Enabling Hot-Reloading with vuejs and vue-cli in Docker

This is a quick post on how to get hot module reloading working in vuejs/vue-cli in a local dockerized development setup based on a virtual machine in Virtualbox. The very short answer is to pass the environment variable CHOKIDAR_USEPOLLING=true to the container.

Background

When using a so-called bind mount in Docker "a file or directory on the host machine is mounted into a container" (see here for differences between bind mounts and named volumes)

For dockerized software development with e.g. a MacBook or a Laptop and a VM in Virtualbox (for the Docker Host) you usually pass through a directory from your MacBook to the Docker Host in the virtual machine via Shared Folders and then this (or some directory beneath it) further into the container at runtime via a so-called bind mount.

In contrast to a named volumes you can write code on your MacBook and the changes are immediately available in the container.
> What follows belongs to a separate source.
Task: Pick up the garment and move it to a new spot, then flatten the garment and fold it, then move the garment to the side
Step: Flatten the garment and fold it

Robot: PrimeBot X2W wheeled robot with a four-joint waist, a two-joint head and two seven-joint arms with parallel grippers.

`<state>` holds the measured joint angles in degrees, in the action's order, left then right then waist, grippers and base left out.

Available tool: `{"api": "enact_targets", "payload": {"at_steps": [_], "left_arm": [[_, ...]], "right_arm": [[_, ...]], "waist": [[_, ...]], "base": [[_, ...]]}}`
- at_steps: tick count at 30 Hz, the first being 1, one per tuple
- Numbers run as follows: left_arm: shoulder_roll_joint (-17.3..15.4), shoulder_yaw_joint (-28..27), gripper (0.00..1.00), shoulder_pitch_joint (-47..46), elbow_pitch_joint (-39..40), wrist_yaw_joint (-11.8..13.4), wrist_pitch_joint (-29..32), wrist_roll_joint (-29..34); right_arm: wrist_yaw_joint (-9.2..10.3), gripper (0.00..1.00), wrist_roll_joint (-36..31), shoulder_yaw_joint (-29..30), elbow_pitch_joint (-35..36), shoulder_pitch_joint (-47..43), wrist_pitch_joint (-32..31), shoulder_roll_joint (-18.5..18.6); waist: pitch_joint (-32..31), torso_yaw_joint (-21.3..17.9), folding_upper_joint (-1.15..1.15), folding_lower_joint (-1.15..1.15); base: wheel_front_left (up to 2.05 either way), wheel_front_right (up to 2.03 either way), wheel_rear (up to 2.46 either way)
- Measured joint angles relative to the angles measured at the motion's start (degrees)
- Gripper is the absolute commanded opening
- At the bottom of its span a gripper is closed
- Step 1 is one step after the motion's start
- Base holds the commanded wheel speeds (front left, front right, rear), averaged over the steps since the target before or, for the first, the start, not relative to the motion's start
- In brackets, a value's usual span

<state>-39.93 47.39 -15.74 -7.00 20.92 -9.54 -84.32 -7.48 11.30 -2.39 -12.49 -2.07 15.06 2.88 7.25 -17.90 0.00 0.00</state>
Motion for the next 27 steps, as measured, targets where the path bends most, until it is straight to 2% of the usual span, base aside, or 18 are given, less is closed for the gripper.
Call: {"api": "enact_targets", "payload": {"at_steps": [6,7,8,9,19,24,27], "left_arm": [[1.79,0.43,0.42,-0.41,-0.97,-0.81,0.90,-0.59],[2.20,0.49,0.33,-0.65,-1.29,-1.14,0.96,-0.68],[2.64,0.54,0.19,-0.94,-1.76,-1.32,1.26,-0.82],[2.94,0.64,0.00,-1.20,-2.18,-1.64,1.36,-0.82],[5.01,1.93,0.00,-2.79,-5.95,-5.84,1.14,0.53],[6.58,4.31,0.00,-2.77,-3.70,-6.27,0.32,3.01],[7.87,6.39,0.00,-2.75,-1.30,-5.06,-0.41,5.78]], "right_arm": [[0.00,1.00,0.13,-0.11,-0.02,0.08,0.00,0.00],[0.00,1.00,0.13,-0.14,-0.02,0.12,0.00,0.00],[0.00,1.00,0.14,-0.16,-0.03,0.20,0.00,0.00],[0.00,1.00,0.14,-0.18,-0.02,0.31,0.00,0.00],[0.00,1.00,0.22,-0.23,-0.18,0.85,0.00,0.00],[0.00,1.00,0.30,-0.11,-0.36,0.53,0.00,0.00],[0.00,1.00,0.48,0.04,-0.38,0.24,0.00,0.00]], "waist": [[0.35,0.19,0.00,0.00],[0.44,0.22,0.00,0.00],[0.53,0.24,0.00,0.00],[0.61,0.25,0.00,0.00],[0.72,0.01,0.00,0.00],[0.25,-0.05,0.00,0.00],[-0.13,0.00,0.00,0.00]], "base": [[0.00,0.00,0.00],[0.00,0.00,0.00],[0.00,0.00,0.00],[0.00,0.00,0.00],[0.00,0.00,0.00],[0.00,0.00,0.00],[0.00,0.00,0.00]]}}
However, detecting file system changes in such a construct (Mac OS => Docker Host VM => Docker Container) sometimes does not work as if everything was on the same (physical) system with same OS and file system.

Update/Clarification: This problem only occurs when running your Docker engine inside a VM. If you are on Linux for both Docker and for coding you do not have this problem.

App Setup

This post assumes that you use the new vue-cli ... however the basic principles just outlined above should be true also for other setups (indeed it is also true for a react app, see here and here):

npm install -g @vue/cli
vue create my_app
# stick to the default here or use a custom setup

With this in place you can now configure the docker development settings.

Docker Setup

A basic Dockerfile for local development could look like that:

FROM node:carbon-slim
# vue-cli reqires 8.10.0+ 

RUN apt-get -y update \
  && apt-get install -y git

RUN npm install -g @vue/cli

WORKDIR /target/in/container

EXPOSE 8080

USER node

CMD ["yarn", "serve"]

The important bits in docker-compose:

version: "3.3"

services: 
  my_app:
    <...>
    ports:
      - "8080:8080"
    volumes:
      - /path/on/laptop:/target/in/container
    stdin_open: true
    tty: true
    environment:
      - <...>
      - CHOKIDAR_USEPOLLING=true
    <...>

The most important bit is CHOKIDAR_USEPOLLING=true. Details on what it is and what it does can be found here.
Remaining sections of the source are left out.